→ Your task
Where does the string "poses" appear in the material? Copy each line that holds it.

━━━━━━━━━━

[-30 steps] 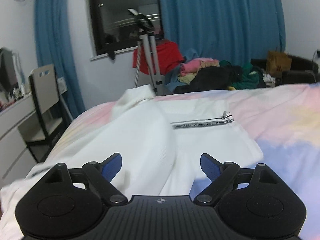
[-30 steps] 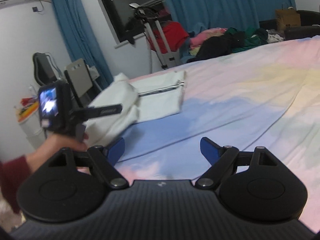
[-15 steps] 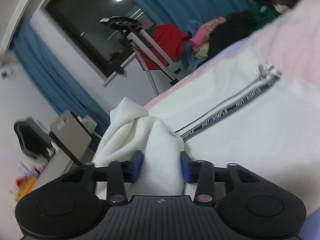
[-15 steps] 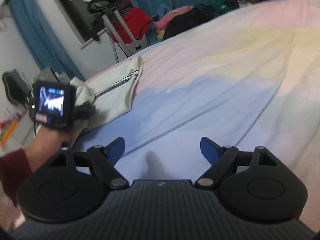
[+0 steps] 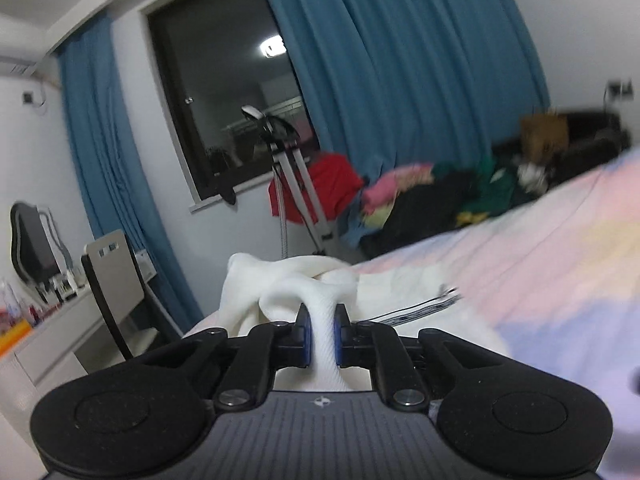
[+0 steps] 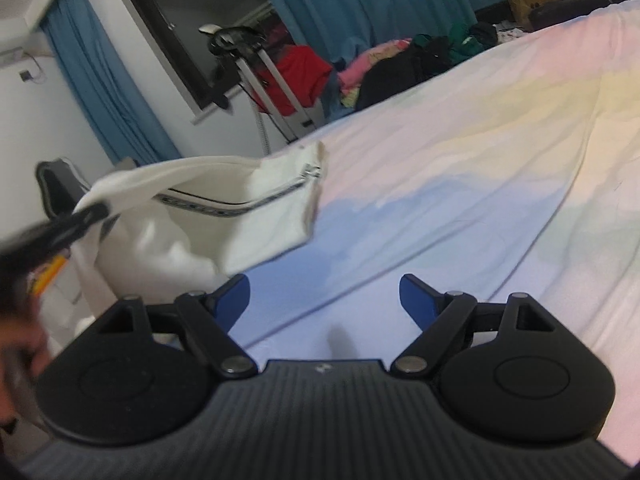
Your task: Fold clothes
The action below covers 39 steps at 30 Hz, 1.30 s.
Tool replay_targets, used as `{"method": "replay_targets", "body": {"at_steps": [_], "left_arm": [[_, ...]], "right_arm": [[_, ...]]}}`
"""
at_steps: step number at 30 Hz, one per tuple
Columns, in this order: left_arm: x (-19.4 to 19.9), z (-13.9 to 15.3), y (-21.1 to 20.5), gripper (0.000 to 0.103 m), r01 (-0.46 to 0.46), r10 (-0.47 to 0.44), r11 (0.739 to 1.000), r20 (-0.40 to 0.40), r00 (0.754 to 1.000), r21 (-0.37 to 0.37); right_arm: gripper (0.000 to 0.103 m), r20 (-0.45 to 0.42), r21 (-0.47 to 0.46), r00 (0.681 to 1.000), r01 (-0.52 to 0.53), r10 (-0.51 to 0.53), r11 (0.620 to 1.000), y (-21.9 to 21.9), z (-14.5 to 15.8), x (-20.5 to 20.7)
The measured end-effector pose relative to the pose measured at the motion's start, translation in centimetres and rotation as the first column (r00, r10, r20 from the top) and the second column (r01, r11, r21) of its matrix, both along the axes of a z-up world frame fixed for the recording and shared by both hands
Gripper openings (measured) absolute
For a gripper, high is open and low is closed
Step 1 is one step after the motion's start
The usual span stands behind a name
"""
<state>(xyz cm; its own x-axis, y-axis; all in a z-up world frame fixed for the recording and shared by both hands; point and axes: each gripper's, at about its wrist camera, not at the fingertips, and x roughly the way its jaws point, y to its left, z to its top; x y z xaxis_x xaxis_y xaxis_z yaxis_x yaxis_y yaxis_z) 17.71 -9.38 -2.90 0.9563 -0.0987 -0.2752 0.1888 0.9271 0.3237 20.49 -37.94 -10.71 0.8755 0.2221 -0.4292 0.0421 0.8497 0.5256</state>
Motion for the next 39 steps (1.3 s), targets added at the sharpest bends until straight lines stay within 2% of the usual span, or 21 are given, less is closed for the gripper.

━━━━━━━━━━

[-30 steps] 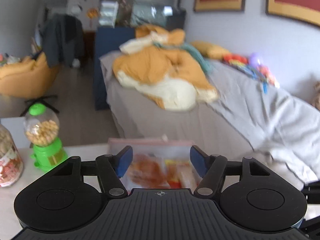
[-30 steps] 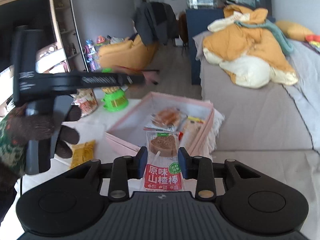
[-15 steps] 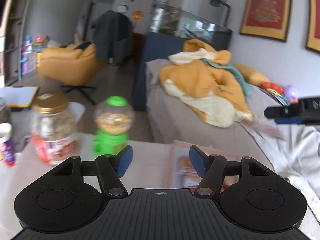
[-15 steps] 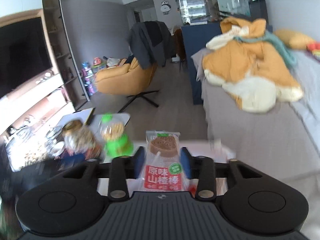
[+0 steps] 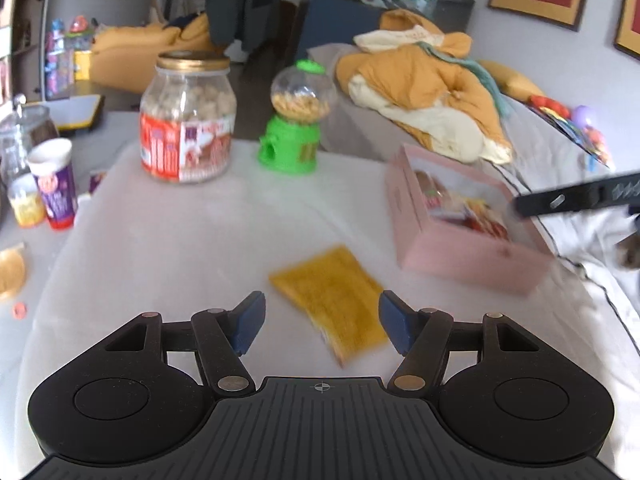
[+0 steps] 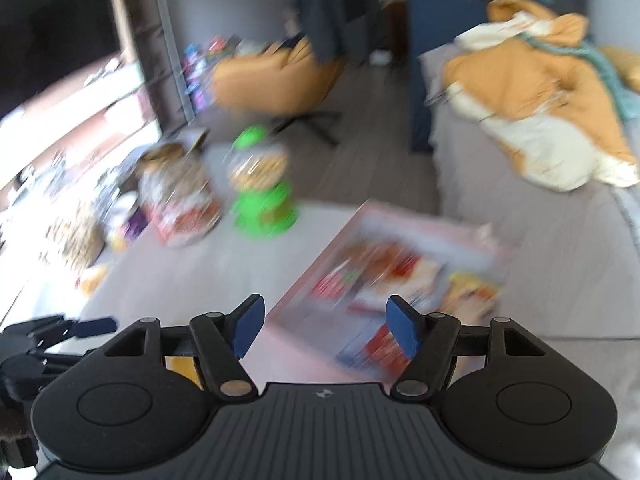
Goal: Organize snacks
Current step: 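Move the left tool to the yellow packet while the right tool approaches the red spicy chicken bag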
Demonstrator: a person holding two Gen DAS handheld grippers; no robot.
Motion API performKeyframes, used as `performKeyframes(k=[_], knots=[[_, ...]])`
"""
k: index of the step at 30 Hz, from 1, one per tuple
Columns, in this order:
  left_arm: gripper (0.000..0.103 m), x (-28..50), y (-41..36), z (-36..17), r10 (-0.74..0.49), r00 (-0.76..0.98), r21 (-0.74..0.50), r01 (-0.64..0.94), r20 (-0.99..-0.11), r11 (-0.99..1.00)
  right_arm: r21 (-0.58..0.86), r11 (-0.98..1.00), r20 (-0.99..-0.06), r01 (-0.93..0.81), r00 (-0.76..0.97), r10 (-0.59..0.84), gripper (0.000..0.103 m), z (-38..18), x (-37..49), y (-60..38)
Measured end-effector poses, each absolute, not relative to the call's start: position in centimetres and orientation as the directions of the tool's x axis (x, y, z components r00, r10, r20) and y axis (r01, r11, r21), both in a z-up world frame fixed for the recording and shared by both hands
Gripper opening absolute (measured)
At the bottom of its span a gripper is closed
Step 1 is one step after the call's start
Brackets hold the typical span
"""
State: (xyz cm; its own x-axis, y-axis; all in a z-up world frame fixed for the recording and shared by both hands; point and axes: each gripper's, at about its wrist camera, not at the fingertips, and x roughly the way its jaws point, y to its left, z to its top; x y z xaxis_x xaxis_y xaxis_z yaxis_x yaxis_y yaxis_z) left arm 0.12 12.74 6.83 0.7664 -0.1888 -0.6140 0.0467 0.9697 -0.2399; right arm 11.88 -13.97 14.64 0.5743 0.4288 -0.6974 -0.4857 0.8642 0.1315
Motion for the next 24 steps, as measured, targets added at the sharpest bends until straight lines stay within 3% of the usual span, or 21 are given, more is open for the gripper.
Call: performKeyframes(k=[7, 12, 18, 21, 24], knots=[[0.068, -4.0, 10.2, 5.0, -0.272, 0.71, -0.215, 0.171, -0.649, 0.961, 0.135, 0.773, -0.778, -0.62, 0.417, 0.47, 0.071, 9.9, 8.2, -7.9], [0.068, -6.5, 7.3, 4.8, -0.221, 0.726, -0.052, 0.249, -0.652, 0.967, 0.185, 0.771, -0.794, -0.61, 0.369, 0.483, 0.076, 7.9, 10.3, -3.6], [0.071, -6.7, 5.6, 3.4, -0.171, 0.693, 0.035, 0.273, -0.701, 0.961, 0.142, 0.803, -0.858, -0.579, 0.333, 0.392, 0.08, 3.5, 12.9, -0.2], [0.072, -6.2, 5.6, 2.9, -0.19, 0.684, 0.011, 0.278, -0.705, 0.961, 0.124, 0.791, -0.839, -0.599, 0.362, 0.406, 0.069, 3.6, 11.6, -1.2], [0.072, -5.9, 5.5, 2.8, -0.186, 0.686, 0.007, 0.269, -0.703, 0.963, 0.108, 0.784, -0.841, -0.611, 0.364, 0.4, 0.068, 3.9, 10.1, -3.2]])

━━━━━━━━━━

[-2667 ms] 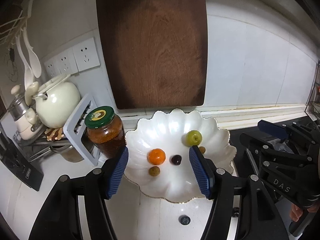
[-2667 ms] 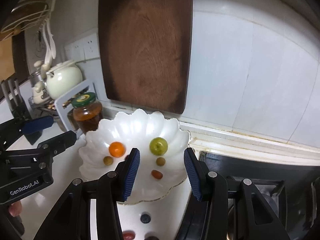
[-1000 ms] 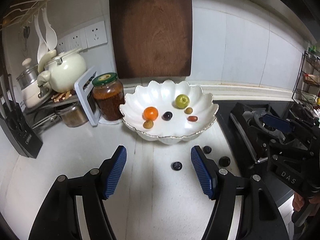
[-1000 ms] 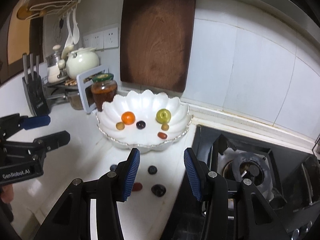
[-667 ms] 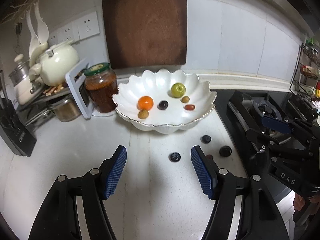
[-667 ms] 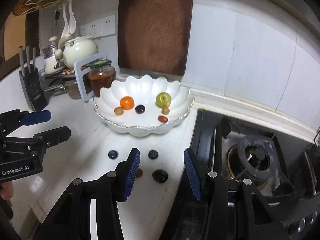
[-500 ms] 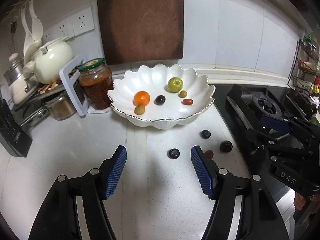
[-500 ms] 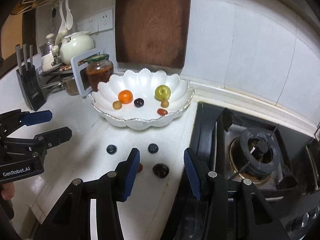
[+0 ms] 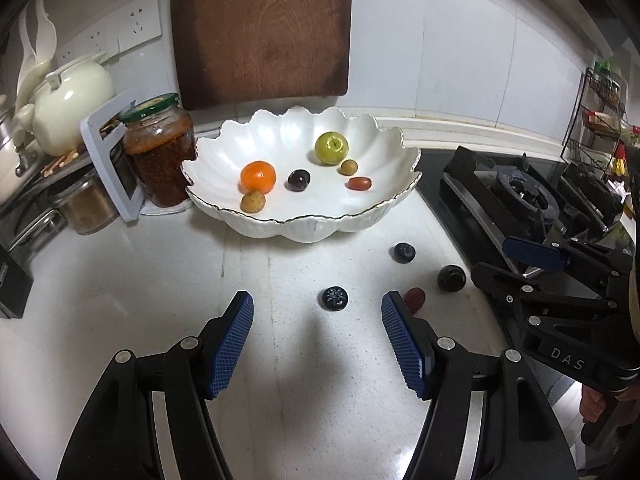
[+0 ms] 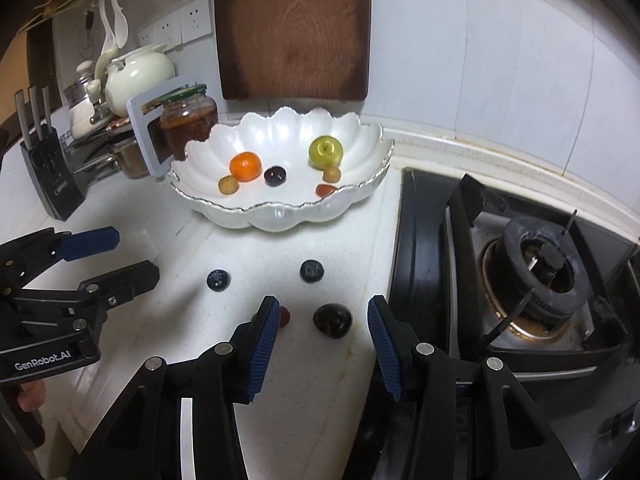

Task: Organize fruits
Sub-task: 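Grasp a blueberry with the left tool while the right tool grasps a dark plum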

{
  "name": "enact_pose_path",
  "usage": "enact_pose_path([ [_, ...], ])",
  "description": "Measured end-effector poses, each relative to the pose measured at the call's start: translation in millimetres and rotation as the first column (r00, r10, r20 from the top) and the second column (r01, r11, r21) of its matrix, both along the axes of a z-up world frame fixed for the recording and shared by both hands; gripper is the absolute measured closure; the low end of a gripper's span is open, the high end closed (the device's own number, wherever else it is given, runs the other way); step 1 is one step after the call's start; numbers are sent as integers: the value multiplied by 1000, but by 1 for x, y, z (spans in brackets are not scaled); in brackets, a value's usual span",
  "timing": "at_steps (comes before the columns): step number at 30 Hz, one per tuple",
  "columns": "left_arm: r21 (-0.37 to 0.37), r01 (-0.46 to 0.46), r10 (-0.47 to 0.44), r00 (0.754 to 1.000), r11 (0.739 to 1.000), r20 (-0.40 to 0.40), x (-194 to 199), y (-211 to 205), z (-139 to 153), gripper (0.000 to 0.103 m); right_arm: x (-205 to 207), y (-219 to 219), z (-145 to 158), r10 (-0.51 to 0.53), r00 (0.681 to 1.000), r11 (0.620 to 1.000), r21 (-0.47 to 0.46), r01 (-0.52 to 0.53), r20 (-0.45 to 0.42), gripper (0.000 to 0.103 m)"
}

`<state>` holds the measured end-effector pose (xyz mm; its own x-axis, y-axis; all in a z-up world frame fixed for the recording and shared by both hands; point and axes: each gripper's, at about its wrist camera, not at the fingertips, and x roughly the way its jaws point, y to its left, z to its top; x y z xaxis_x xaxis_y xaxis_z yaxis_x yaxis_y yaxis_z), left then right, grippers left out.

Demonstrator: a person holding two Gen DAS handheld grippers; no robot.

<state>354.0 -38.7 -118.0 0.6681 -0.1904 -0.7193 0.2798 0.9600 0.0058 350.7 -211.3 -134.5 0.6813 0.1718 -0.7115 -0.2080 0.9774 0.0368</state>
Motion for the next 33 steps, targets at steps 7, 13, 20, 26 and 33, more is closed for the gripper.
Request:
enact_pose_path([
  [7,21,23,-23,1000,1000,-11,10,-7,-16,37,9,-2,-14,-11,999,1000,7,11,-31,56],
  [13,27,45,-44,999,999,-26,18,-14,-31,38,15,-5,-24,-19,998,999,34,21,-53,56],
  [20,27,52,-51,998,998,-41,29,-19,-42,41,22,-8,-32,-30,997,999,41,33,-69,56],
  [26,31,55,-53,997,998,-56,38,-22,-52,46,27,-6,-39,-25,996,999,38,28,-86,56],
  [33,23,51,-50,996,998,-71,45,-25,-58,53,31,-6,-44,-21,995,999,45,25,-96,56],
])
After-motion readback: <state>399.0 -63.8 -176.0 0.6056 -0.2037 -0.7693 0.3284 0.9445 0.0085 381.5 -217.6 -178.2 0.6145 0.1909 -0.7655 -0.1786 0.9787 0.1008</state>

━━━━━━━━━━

→ Expected answer
Measured end-effector poses, each absolute, not relative to the call's start: position in centimetres and orientation as the directions of the tool's x axis (x, y, z components r00, r10, r20) and y axis (r01, r11, r21), both in a z-up world frame fixed for the recording and shared by both hands
  "description": "Measured end-effector poses, each relative to the pose measured at the call's start: translation in millimetres and rotation as the first column (r00, r10, r20 from the top) and the second column (r01, r11, r21) of its matrix, both along the axes of a z-up world frame fixed for the recording and shared by both hands; gripper is the absolute measured closure; the low end of a gripper's span is open, the high end closed (the device's own number, wherever else it is given, runs the other way); step 1 is one step after the call's start; numbers are sent as integers: the value multiplied by 1000, but by 1 for x, y, z (spans in brackets are not scaled); in brackets, a value's usual span",

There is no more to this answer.